*What you have to do*. Return, from the data that follows, each line that holds the word "moved".

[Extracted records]

* * * * *

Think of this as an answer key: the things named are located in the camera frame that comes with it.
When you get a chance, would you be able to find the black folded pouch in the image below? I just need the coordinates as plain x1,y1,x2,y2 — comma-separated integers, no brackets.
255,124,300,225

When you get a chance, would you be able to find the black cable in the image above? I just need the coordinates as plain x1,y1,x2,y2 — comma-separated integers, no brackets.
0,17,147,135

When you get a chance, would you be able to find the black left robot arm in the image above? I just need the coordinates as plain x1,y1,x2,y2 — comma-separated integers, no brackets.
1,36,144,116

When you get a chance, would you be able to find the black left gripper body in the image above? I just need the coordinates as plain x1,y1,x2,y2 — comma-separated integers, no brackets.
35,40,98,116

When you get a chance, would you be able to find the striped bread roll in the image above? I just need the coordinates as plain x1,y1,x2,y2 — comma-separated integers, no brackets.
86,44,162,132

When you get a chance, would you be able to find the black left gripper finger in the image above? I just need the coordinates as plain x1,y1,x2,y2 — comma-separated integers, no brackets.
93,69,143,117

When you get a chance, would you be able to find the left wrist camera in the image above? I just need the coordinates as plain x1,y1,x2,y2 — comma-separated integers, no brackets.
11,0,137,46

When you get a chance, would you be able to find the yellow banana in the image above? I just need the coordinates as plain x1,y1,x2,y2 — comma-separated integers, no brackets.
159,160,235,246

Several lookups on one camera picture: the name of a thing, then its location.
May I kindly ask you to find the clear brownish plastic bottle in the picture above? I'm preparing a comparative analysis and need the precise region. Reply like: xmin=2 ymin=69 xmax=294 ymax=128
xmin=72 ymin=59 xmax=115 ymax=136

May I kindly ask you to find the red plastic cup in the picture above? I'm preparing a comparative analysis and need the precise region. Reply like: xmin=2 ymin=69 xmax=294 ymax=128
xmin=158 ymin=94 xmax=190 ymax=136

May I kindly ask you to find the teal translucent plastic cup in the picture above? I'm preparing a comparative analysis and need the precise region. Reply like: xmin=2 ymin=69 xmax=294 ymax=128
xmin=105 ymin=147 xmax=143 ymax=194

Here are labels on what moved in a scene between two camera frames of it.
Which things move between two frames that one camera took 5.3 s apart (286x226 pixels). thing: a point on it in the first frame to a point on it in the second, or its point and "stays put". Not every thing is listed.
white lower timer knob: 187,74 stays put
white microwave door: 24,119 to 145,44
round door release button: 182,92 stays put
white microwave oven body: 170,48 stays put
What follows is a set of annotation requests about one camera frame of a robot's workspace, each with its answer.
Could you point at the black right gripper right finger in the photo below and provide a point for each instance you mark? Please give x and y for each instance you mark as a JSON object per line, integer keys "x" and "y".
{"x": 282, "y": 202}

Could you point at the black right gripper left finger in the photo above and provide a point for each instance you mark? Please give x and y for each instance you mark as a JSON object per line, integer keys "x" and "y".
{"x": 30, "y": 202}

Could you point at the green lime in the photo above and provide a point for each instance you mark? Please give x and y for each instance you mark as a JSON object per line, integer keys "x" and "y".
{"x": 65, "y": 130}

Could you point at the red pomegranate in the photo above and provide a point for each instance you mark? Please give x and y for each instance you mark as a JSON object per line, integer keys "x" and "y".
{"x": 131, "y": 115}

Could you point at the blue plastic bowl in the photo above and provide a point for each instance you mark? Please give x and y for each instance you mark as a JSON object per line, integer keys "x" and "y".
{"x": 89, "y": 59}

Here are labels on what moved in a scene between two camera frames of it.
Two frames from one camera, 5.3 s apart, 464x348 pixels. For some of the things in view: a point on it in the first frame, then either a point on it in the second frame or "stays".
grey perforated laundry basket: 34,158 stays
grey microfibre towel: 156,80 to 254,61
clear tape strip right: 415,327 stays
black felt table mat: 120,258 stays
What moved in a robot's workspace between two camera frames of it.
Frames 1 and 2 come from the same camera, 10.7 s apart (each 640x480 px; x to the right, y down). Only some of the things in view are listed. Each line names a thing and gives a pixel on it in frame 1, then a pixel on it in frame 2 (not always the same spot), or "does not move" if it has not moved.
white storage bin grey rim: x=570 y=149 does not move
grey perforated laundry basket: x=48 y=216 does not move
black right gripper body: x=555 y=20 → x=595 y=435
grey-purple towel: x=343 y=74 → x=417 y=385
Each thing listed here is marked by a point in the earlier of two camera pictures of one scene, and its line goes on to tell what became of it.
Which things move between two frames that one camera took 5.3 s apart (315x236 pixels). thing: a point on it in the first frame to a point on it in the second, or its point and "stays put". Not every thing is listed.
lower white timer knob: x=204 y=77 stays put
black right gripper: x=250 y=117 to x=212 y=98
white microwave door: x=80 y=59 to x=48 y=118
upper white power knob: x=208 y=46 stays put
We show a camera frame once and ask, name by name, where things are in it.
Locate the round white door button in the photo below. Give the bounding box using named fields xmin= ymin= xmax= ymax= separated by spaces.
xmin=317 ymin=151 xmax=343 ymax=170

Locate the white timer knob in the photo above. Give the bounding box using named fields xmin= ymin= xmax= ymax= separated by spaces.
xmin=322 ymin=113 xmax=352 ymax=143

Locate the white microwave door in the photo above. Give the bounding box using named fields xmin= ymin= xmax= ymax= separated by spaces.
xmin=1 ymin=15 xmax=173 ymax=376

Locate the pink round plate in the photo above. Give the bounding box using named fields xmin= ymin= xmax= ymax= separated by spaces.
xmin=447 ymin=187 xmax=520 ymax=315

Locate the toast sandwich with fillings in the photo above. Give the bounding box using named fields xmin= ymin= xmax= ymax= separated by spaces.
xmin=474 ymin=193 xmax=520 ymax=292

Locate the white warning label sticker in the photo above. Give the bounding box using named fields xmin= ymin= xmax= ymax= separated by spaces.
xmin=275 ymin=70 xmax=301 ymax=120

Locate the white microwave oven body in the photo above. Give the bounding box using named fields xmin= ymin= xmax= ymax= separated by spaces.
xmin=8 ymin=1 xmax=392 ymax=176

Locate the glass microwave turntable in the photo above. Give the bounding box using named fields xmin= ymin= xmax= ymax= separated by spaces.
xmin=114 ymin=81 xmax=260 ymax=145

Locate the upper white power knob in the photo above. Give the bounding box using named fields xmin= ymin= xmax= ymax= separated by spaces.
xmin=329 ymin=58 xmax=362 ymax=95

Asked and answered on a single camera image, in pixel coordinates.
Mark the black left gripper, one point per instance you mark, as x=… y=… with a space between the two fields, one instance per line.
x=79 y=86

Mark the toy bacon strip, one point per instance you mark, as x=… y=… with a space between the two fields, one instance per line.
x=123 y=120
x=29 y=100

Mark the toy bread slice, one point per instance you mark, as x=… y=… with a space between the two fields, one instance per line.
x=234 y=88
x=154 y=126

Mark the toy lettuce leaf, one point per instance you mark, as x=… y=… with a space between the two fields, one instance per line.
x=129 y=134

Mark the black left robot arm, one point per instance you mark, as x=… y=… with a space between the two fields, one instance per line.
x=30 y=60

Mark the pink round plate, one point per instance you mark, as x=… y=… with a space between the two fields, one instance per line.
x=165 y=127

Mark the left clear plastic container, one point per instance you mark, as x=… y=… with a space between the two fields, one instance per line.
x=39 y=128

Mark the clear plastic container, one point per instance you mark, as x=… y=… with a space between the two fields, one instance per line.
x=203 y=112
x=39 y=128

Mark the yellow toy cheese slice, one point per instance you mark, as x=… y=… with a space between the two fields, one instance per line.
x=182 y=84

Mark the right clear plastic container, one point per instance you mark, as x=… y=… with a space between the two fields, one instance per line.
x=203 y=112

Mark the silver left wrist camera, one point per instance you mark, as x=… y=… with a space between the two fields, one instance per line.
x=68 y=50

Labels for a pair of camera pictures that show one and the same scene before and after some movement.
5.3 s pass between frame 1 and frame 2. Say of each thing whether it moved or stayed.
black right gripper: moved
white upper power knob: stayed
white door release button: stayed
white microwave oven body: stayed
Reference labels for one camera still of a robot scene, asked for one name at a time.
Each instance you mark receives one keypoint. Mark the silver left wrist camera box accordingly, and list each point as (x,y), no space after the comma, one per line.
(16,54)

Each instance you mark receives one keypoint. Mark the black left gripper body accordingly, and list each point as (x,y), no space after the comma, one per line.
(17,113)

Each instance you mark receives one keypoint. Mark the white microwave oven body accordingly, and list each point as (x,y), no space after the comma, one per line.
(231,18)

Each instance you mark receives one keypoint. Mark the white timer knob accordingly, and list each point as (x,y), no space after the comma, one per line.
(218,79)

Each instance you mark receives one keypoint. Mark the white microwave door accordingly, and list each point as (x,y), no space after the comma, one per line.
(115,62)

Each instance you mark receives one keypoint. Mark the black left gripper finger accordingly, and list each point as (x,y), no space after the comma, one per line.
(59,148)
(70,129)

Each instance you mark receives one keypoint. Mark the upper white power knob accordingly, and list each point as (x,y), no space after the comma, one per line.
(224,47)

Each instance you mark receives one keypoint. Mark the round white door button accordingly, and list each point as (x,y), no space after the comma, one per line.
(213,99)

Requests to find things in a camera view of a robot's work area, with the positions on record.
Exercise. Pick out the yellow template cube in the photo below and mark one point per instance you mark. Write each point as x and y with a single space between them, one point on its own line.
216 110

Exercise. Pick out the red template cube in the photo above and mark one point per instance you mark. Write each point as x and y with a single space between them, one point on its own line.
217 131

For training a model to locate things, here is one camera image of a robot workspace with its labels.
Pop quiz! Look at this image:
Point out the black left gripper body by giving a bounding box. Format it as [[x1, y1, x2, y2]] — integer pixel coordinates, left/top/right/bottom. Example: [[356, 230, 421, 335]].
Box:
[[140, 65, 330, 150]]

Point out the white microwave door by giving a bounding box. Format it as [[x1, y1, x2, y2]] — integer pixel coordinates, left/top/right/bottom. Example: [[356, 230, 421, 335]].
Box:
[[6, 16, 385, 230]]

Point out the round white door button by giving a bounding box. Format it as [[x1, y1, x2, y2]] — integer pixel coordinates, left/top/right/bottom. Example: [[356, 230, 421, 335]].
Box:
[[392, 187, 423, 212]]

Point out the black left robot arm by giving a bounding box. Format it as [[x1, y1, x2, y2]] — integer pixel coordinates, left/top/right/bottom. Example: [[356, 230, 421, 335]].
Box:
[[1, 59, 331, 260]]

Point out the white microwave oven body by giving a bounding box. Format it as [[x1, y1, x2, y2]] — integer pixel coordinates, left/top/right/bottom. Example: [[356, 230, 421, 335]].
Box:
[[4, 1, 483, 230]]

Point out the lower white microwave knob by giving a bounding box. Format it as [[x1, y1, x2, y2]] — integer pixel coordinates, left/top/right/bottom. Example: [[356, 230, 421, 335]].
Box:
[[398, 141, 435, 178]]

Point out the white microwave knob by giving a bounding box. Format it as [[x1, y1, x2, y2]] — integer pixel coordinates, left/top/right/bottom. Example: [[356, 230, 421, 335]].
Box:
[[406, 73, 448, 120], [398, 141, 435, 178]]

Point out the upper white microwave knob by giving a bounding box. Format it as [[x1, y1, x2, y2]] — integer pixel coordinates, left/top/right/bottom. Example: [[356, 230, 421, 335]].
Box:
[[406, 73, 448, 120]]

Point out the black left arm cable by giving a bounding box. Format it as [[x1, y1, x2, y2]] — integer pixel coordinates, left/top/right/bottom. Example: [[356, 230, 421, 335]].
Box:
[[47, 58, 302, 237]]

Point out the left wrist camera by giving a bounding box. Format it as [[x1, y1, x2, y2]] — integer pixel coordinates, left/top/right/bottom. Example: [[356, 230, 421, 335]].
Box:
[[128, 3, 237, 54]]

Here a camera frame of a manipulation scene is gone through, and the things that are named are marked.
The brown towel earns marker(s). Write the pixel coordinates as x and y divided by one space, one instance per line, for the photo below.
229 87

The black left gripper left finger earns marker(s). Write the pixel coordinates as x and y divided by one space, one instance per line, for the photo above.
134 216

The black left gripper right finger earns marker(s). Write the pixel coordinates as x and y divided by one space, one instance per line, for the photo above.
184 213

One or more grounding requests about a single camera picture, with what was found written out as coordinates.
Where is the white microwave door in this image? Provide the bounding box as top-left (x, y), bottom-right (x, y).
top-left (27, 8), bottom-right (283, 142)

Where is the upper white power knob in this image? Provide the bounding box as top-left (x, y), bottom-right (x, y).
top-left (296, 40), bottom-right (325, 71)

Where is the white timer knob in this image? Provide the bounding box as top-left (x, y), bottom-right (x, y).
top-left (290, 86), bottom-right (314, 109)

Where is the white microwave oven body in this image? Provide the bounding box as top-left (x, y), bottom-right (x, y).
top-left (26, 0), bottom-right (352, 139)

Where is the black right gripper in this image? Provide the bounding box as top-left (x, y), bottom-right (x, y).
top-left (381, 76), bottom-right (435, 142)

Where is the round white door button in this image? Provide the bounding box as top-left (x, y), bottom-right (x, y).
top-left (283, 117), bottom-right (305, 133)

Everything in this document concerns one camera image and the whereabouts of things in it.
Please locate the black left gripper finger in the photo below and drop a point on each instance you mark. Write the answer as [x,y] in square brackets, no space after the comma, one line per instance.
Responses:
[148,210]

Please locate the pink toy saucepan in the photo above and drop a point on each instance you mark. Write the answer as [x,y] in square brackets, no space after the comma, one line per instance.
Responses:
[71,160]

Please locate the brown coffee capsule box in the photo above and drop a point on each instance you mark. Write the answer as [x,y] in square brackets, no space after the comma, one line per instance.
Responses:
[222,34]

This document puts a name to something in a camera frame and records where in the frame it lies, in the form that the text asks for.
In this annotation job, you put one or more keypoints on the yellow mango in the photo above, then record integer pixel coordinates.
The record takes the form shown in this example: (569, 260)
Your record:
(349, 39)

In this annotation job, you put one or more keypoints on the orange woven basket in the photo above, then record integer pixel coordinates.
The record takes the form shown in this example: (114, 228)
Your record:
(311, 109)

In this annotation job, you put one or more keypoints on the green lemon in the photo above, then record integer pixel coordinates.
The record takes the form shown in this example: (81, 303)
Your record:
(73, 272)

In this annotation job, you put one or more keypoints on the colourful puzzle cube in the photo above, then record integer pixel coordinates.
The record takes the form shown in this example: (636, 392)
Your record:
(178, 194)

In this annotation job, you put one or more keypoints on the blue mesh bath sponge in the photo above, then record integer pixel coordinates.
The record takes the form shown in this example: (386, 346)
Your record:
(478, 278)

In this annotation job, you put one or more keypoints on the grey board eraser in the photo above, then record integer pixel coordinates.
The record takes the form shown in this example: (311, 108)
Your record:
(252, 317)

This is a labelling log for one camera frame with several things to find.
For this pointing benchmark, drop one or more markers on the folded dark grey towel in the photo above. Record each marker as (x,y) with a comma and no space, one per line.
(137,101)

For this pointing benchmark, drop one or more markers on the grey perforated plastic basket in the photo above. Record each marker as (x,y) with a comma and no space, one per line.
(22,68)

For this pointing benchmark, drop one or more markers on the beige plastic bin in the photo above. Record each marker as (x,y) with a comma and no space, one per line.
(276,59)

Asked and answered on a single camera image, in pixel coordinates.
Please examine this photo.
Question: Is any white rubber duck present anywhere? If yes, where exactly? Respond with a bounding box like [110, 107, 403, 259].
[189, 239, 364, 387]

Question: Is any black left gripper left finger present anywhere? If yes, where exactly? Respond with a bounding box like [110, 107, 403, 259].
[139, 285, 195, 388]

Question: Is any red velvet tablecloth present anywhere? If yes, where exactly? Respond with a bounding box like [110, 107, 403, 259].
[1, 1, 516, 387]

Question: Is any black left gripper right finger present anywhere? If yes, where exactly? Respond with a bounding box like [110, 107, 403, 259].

* * * * *

*Solution to the problem*.
Here are labels on what moved in a scene between two camera frames of it.
Here are labels on what moved in a scene between two camera frames of it.
What moved in a robot's workspace between two camera frames of it.
Frames 1 and 2 come from the same camera, 10.7 s apart (each 640x480 px; x to the right, y down). Only some of the things in view are listed. Each line names a thing and gives a pixel on it in frame 1, then a pixel on it in frame 2 (not always the same spot), or "does not move" if it has not moved.
5.3 s pass between frame 1 and frame 2. Say of each thing whether it moved or stayed.
black right gripper: moved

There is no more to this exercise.